Mental health was a rather beloved subject for other horror adventure games back then. The same year saw the release of a much more famous adventure game set in a mental asylum, Sanitarium. I’ve always been the most strenuous defender of this game, buying it the day it came out, but it didn’t really bring anything new in 2d adventure game design and the plot, despite some interesting ideas, never rises above its good intentions and premise. Some of its sequences irritated me so much that I’ve played it ten times and only finished it maybe twice. And yet, it’s much easier to find today than Blackstone Chronicles, it was even ported on Android.
A modern heir to Blackstone Chronicles is a little indie game called The Town of Light, developed in 2017 by LKA, an Italian developer. The game brings the player back to the days when the Psychiatric Institute of Volterra (near Pisa, in Tuscany) was still operational. It follows the story of young Renée and allows you to learn about the various treatments and abuses the patients would receive.

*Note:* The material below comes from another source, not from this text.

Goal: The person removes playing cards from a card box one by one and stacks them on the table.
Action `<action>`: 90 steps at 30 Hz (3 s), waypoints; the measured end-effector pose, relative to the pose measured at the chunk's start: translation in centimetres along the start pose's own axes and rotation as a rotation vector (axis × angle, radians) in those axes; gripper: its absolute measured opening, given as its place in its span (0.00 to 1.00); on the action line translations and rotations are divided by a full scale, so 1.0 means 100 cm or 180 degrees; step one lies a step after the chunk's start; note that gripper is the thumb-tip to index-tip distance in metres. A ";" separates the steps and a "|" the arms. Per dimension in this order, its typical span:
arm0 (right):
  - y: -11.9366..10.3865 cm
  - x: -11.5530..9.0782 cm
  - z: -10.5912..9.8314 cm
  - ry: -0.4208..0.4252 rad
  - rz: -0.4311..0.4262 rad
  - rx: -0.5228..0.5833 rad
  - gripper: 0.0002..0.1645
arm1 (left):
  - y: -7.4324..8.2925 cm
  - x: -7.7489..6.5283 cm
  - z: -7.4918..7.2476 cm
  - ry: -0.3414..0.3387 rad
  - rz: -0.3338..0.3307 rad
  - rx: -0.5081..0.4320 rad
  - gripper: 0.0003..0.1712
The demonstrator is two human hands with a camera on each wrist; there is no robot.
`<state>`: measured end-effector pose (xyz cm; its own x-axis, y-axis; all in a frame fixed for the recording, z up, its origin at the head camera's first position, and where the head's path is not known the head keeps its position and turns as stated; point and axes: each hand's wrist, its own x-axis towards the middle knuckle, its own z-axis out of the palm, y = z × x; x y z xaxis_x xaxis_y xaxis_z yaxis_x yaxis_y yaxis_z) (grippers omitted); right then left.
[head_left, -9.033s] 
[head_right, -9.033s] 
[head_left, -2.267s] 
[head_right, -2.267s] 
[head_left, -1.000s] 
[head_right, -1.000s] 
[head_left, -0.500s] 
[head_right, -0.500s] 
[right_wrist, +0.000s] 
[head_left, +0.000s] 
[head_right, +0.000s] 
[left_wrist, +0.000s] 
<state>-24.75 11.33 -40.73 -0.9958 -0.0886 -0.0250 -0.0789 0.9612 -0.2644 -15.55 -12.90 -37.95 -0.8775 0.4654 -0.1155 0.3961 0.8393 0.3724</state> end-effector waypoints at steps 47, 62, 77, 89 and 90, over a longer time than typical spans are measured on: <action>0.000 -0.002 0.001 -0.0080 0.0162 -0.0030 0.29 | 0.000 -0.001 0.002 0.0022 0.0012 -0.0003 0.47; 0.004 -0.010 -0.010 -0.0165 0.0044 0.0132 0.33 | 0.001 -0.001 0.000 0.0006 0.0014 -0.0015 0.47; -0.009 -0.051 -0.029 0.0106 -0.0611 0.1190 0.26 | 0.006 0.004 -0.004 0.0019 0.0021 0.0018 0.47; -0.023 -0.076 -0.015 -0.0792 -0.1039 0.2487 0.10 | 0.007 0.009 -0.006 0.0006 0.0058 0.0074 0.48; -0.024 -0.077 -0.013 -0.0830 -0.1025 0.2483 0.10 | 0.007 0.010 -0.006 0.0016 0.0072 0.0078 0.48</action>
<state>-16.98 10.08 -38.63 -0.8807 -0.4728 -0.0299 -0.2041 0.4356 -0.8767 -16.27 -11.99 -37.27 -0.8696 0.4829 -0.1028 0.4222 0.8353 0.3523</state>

Though not all encompassing and detailed like Blackstone Chronicles, it works in a similar way juxtaposing personal drama with the treatment of mental illnesses. Besides, being developed with Unity, ToL sports modern 3D graphics and a much more immersive experience than just reading letters, especially ’cause the old Institute was recreated in 3D with wonderful care and attention. Obviously, Town of Light is more akin to a “walking simulator” than an adventure game, there are no puzzles to speak of and all the player needs to do to advance is find pages or objects. The two titles employ radically different gameplay styles but, in the end, achieve similar narrative results.